In Journal de gestes, © maelström, 2020, p. 38
Carl Norac a la poésie voyageuse. Voyages géographiques, mais aussi voyages des mots, mots tendus de l’amitié, regard sur les autres et sur l’instant à qui la poésie donne les ailes de l’éternité comme le photographe fige pour toujours le millième de seconde d’un sourire. S’il a trouvé reconnaissance dans sa Belgique natale où il est le Poète National pour cette saison 2020/2021, il reste un homme de rencontres et de compagnonnages souvent exprimés pour les enfants tant son œuvre abonde de livres magiques à eux consacrés. Ce Journal de gestes qu’il veut « traces tangibles posées comme des pas dans le sable, que l’on rêve un peu plus persistantes. », c’est aussi celui des « gestes » au sens ancien du mot tant il y a de l’humble noblesse dans cette écriture.
Promener un feu
Pour l’anniversaire de Louis Scutenaire
Avant, j’avais un feu, je l’emmenais partout,
au fond des forêts qui sont des villes,
au coin des cités défenestrées.
Pour le carburant de ce feu, je transformais,
essentiellement, les instances et les oublis des autres
en une essence de moyenne qualité.
L’idée n’était pas en premier lieu d’avoir chaud
ou bien de vous cuire, mes chers semblables.
Si je traînais ce feu toujours avec moi,
c’était pour la seule paresse de la flamme.
Il est toujours rassurant d’avoir l’inutilité pour quête.
On ne peut pas trouver de plus douce façon de se perdre.
Oh, il m’arrivait bien de me brûler. C’est comme les amis
les plus chers : ils vous collent souvent un peu à la peau.

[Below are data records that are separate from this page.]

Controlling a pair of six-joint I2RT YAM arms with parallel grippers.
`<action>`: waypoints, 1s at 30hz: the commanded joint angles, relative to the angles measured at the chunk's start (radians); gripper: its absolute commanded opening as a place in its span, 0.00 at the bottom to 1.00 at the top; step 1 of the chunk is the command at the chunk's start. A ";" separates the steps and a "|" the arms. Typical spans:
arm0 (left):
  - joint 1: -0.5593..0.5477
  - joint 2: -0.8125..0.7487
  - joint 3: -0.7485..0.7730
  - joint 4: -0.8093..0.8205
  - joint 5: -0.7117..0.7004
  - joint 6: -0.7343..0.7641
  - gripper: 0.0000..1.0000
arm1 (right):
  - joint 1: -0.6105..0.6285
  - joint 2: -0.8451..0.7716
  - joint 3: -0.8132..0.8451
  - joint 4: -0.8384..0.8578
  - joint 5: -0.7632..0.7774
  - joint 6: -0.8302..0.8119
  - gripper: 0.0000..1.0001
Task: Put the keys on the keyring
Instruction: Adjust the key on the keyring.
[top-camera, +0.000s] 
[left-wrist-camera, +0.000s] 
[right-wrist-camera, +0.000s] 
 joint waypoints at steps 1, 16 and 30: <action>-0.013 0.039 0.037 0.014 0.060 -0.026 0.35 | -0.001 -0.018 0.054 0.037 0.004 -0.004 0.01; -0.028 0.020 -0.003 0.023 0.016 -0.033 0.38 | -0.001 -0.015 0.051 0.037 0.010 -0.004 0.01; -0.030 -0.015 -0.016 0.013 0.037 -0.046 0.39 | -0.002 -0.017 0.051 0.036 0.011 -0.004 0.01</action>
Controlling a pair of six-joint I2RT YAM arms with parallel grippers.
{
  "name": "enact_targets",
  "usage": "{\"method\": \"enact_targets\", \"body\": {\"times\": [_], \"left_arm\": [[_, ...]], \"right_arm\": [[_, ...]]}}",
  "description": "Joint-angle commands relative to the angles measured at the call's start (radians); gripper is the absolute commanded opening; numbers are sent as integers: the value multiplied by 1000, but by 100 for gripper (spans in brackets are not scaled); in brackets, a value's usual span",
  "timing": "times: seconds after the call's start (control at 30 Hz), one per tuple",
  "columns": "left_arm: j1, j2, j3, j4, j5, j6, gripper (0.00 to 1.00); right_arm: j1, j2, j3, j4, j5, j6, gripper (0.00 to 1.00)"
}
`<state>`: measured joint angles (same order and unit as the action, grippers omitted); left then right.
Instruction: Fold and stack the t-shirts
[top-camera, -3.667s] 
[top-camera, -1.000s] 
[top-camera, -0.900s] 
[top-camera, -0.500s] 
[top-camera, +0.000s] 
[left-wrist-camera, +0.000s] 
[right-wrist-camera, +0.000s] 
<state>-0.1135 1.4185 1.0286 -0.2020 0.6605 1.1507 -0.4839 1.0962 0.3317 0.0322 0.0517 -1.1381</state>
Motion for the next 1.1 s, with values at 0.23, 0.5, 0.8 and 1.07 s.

Mais tant de gens autour de nous
s’éteignent pour un rien aujourd’hui, alors…
alors comme on le fait pour un bon chien,
longtemps j’ai fidèlement alimenté mon feu.
Qu’il soit parti un matin est strictement son problème,
qu’il soit parti en fumée était sa façon, nous n’avions
sans doute plus que quelques étincelles à nous dire.
Avant, j’avais un feu, je l’emmenais partout,
au fond des forêts qui sont des villes,
au coin des cités défenestrées.
En ce temps d’incendie, j’y repense parfois.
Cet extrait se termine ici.